BRIEF:
Below, find each line holding "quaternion" and state how many there are, using the number alone.

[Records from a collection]
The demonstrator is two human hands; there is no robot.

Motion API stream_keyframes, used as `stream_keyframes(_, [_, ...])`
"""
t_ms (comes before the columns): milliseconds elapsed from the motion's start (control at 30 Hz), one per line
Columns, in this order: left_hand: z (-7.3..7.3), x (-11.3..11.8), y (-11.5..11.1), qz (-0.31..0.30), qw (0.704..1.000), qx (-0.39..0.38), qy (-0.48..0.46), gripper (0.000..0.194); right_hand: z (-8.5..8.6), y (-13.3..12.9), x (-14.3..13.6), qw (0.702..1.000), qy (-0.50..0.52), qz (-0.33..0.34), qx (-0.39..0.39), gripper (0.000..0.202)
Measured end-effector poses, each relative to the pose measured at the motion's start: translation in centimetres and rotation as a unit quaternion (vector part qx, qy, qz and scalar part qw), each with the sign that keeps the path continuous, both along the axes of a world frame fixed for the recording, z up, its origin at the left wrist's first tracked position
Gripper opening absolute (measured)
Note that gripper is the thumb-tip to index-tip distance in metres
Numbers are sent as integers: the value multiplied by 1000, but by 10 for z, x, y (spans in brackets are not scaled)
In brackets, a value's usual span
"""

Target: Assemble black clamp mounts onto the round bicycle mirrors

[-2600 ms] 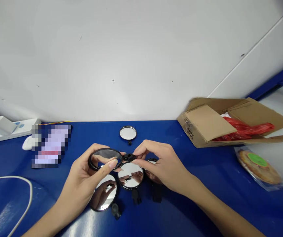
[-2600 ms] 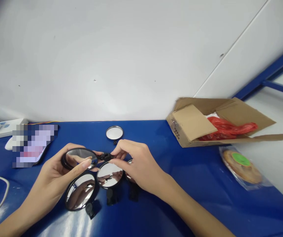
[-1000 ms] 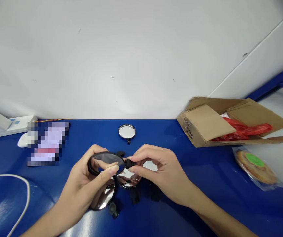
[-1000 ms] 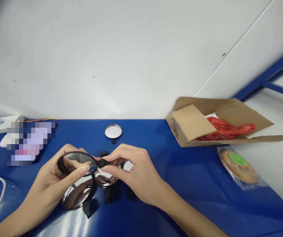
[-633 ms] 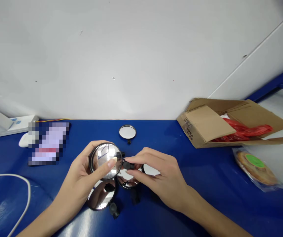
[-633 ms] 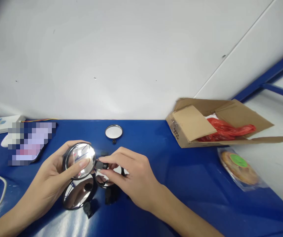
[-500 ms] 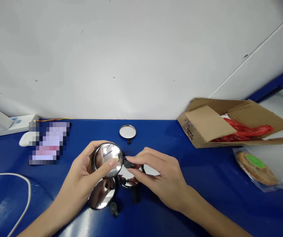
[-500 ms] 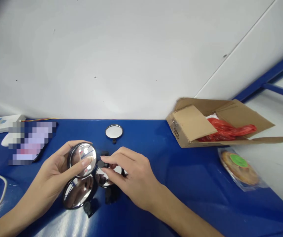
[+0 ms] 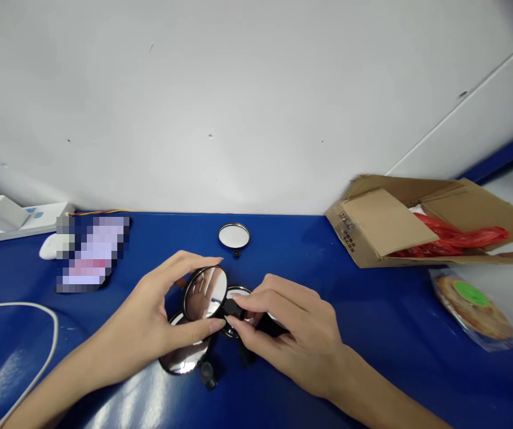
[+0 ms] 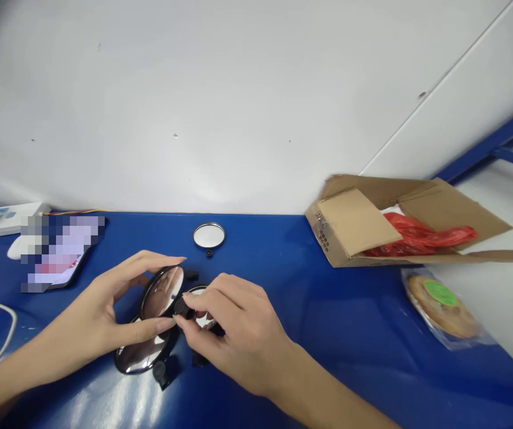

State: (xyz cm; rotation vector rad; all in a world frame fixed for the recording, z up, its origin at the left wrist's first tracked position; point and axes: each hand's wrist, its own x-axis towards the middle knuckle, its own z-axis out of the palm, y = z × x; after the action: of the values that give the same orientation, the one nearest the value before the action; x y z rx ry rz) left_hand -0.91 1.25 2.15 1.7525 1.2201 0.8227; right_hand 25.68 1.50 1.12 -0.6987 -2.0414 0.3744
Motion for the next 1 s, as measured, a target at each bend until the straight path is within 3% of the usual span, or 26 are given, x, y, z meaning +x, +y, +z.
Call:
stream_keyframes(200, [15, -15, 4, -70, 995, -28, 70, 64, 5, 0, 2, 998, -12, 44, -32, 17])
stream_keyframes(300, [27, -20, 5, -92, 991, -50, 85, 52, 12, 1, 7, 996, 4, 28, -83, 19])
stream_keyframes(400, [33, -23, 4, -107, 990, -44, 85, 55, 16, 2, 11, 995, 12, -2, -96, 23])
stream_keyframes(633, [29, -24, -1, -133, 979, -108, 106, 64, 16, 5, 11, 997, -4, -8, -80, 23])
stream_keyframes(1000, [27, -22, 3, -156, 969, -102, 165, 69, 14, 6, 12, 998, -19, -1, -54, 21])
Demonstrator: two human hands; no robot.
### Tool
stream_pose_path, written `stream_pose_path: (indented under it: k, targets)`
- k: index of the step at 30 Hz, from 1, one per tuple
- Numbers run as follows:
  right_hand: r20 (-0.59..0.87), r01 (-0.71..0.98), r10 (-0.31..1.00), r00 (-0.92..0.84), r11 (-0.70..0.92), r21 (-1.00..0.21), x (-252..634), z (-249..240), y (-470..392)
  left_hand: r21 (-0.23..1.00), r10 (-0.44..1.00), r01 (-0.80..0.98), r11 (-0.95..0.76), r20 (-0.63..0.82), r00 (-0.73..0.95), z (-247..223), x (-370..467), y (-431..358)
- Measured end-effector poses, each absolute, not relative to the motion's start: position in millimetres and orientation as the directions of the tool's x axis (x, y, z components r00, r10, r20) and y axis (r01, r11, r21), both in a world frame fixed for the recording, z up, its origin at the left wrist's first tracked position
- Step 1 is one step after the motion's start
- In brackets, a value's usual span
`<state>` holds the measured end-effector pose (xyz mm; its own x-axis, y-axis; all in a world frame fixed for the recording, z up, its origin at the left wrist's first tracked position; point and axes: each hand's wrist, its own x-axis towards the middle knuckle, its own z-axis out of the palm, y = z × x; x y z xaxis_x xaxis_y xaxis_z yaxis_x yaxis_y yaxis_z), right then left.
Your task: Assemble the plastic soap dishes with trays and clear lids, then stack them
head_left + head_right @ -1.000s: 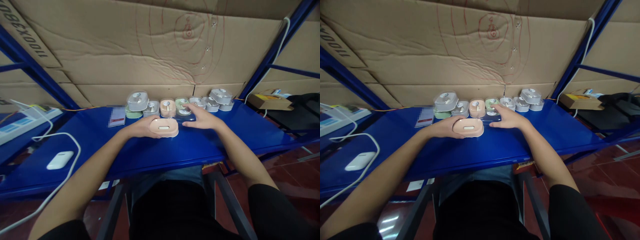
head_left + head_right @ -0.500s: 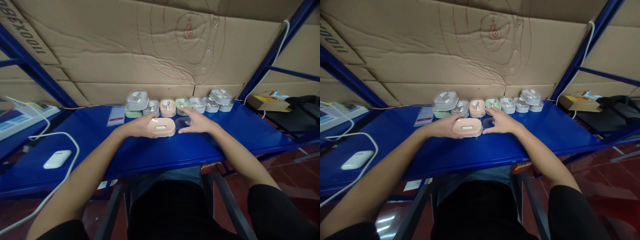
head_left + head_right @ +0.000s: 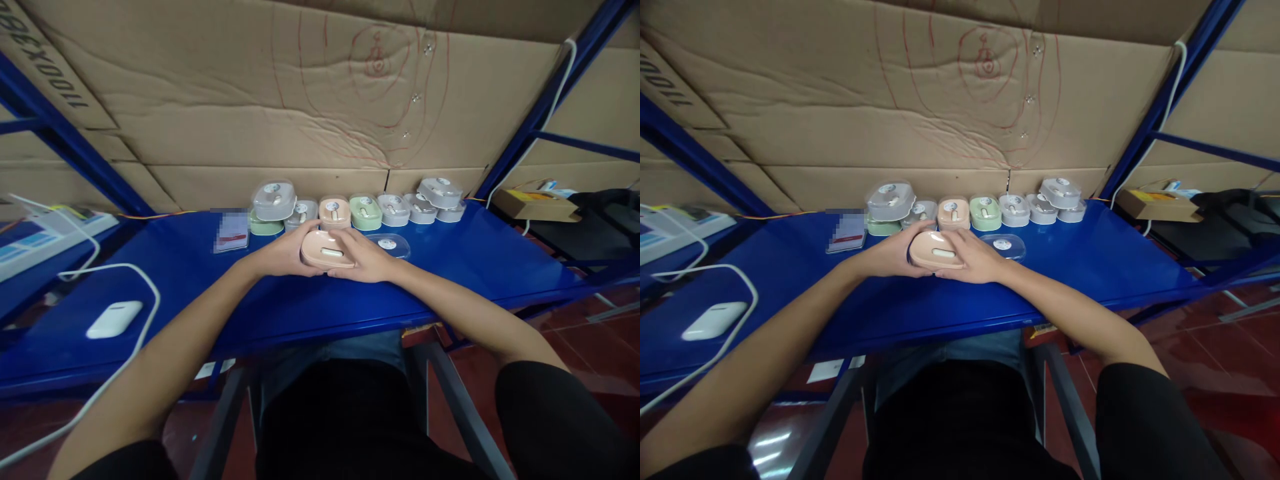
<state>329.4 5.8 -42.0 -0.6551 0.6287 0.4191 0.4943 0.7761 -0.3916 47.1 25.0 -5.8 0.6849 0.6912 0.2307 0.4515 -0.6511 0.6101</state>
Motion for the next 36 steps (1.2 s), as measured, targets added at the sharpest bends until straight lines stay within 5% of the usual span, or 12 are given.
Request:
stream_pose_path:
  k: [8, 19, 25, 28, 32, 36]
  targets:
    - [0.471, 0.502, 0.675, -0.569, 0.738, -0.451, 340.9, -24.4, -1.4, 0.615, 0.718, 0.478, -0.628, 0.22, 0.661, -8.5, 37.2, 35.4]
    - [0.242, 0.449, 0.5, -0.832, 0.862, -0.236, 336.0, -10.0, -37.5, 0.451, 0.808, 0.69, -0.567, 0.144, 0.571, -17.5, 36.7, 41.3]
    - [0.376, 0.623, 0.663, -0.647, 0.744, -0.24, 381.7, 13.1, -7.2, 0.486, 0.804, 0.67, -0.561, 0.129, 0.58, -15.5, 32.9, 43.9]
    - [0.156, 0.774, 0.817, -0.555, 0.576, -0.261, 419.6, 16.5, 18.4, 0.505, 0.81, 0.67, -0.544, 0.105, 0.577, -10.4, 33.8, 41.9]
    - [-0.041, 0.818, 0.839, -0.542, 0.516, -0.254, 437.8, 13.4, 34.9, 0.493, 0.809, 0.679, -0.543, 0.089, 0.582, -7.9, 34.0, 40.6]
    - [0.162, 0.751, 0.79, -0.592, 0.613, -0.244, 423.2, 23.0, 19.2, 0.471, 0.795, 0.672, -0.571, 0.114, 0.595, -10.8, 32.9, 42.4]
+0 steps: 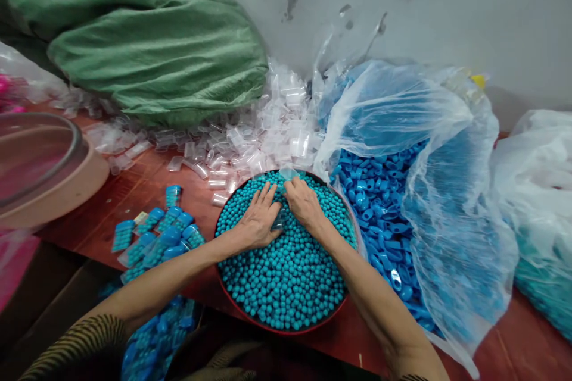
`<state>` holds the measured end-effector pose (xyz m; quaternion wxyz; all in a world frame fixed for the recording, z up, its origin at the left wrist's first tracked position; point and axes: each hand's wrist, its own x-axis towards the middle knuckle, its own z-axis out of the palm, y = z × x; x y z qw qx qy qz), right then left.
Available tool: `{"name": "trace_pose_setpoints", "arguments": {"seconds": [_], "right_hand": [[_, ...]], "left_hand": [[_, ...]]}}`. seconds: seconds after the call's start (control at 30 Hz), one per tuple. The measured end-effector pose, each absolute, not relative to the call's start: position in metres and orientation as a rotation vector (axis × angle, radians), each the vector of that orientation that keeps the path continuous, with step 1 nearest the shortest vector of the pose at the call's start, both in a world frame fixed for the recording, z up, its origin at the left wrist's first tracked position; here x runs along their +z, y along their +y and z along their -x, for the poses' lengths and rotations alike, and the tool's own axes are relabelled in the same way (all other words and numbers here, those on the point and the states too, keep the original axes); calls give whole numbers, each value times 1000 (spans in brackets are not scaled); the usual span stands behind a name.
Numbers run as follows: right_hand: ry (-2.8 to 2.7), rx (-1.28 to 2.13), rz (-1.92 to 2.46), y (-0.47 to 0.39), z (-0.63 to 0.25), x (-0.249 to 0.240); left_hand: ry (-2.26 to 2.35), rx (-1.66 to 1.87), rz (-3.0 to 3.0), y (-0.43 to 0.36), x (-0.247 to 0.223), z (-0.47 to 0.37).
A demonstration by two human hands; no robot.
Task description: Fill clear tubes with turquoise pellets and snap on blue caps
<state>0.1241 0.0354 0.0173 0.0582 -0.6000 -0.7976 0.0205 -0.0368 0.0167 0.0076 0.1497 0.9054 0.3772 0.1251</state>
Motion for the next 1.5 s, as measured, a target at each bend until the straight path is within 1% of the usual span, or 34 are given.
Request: {"name": "trace_pose_setpoints", "arguments": {"seconds": [0.17, 0.23, 0.3, 0.37, 0.47, 0.53, 0.6, 0.77, 0.83, 0.93, 1.03, 1.13, 1.37, 1.5], "right_hand": [[-2414, 401, 1624, 1, -136, 11], [-2372, 570, 1556, 2, -139, 15], [-2251, 706, 1578, 13, -141, 21], [-2076, 658, 1737, 29, -140, 27], [-1904, 345, 2037, 53, -130, 31], [-1898, 181, 2163, 62, -122, 29], [-1967, 129, 2169, 66, -118, 24], [-2227, 201, 1861, 61, -129, 9], [-2288, 231, 1733, 61, -133, 5], [-2279, 376, 1590, 64, -133, 0], [-2197, 559, 1509, 63, -132, 1], [-2131, 666, 1394, 54, -136, 4], [-1599, 773, 1407, 28, -140, -7], [-1390, 852, 1374, 24, -128, -11]], "left_hand": [[944, 376, -2575, 18, 5, 38], [954, 333, -2519, 17, 8, 38], [982, 264, -2475, 18, 13, 36], [1014, 173, -2485, 21, 20, 34], [1057, 79, -2539, 25, 27, 30], [1069, 82, -2546, 24, 27, 29], [1091, 135, -2548, 22, 24, 30], [1032, 311, -2661, 21, 10, 35], [991, 322, -2673, 24, 7, 35], [998, 291, -2666, 28, 7, 35], [1034, 174, -2645, 30, 13, 34], [1060, 97, -2624, 29, 21, 34], [1022, 180, -2525, 33, 21, 32], [958, 123, -2457, 41, 19, 29]]}}
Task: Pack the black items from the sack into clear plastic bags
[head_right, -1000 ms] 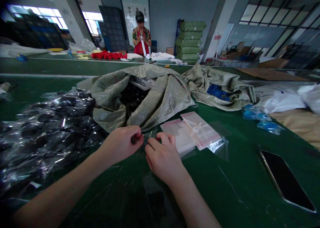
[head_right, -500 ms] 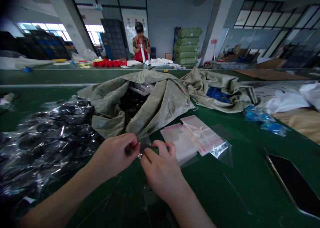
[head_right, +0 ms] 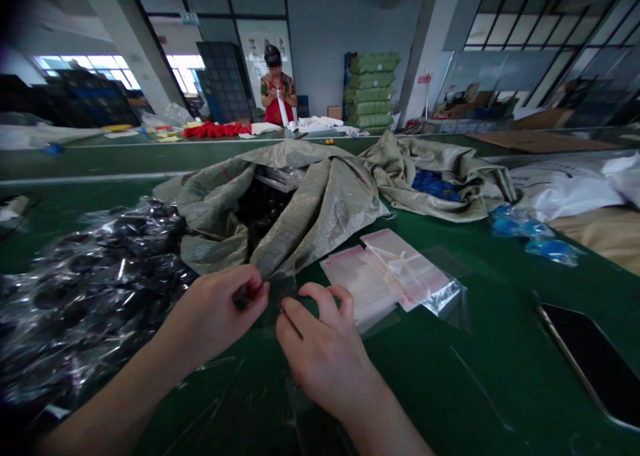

WRITTEN ANSWER:
2